WHAT IS EXPECTED>
Please give again exactly the lines from the top of the material through the line with "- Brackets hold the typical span"; omit each picture.

===============

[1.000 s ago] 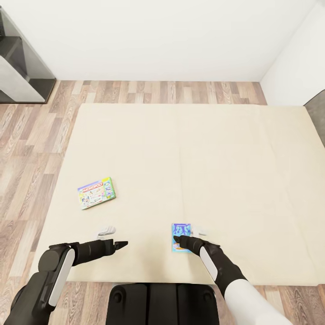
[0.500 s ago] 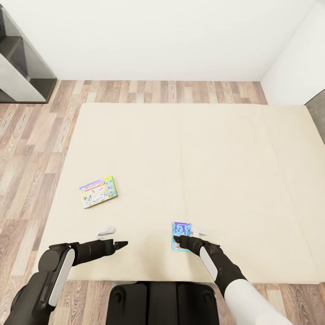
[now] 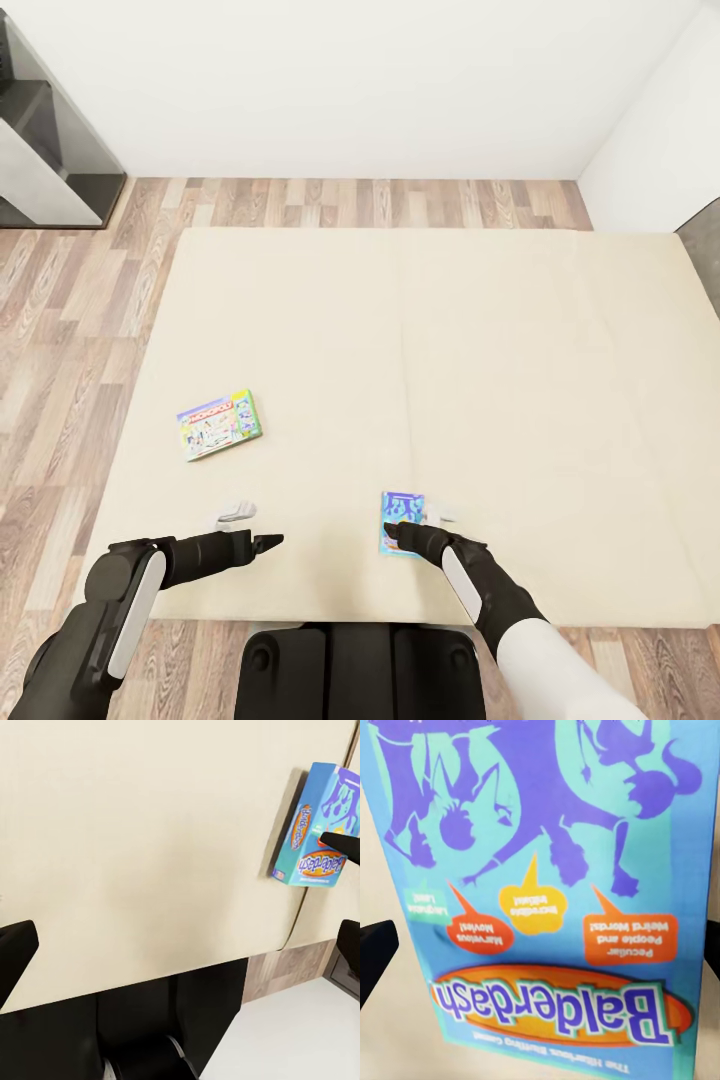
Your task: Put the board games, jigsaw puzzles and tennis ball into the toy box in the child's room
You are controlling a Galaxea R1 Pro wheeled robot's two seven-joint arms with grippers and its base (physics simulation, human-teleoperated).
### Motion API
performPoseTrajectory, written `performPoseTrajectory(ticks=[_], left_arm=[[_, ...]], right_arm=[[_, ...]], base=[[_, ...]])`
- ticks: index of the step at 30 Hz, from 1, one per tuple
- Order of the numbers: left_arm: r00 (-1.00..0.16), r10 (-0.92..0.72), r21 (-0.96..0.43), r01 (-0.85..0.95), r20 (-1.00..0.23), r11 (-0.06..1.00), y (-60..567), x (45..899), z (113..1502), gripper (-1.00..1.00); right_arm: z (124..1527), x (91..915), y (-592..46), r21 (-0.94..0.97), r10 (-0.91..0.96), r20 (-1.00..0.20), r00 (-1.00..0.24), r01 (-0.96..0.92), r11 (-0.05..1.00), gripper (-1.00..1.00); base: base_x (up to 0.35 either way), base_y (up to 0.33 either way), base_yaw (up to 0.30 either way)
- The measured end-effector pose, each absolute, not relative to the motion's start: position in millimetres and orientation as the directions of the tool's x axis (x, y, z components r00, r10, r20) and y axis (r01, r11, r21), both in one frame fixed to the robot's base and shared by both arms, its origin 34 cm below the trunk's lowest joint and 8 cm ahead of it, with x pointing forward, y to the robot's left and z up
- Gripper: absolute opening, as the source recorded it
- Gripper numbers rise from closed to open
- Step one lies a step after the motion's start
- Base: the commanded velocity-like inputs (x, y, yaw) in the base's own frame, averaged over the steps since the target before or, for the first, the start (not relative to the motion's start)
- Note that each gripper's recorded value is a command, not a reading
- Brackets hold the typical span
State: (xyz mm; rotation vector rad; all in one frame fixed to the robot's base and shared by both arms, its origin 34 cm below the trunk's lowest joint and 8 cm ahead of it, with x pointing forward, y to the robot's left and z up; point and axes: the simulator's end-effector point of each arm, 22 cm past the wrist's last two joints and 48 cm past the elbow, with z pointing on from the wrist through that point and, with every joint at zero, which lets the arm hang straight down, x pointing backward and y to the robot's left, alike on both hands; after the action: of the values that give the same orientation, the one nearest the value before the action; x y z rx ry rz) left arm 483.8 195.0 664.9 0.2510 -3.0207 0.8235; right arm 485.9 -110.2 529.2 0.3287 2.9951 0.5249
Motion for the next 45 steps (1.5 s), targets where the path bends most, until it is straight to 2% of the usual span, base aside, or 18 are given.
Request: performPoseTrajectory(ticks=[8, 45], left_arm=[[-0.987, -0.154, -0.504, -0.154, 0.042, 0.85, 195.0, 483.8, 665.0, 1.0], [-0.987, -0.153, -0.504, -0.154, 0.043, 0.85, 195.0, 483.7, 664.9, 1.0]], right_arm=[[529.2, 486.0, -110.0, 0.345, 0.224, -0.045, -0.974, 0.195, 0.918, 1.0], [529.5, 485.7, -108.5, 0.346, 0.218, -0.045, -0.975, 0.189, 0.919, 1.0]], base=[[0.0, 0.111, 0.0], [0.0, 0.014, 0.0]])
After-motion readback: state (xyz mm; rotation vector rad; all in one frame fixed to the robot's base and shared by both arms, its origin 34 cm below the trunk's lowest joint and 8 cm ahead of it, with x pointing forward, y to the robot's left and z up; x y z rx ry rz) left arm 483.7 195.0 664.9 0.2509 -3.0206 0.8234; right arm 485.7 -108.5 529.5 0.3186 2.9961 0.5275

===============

RESULT FOR THIS TASK>
[1.000 s ago] 
[0.500 s ago] 
[now] 
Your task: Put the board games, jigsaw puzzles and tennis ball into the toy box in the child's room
You are controlling a Galaxea R1 Pro wheeled robot's two seven-joint arms with grippers and its base (physics simulation, human-teleoperated).
### Motion API
performPoseTrajectory, written `performPoseTrajectory(ticks=[_], left_arm=[[_, ...]], right_arm=[[_, ...]], base=[[_, ...]])`
- ticks: index of the step at 30 Hz, from 1, one per tuple
- Order of the numbers: left_arm: r00 (-1.00..0.16), r10 (-0.92..0.72), r21 (-0.96..0.43), r01 (-0.85..0.95), r20 (-1.00..0.23), r11 (-0.06..1.00), y (-60..567), x (45..899), z (113..1502), gripper (-1.00..1.00); right_arm: z (124..1527), x (91..915), y (-592..46), r21 (-0.94..0.97), r10 (-0.91..0.96), r20 (-1.00..0.20), r00 (-1.00..0.24), r01 (-0.96..0.92), r11 (-0.05..1.00), gripper (-1.00..1.00); base: base_x (up to 0.35 either way), base_y (up to 0.33 either way), base_yaw (up to 0.30 either way)
- The measured end-effector pose, each absolute, not relative to the motion's start: position in millimetres and orientation as the directions of the tool's x axis (x, y, z components r00, r10, r20) and y axis (r01, r11, r21), both in one frame fixed to the robot's base and shared by both arms, its origin 34 cm below the trunk's lowest joint and 8 cm ahead of it, with x pointing forward, y to the robot's left and z up
- Gripper: absolute opening, as the source recorded it
- Gripper numbers rise from closed to open
- Step one lies a step after the motion's start
- Base: the commanded velocity-like inputs (x, y, yaw) in the base's own frame, averaged over the steps since the target before or, for the first, the start (not relative to the motion's start)
- Note that each gripper's recorded value is a command, not a reading
- Brackets hold the typical span

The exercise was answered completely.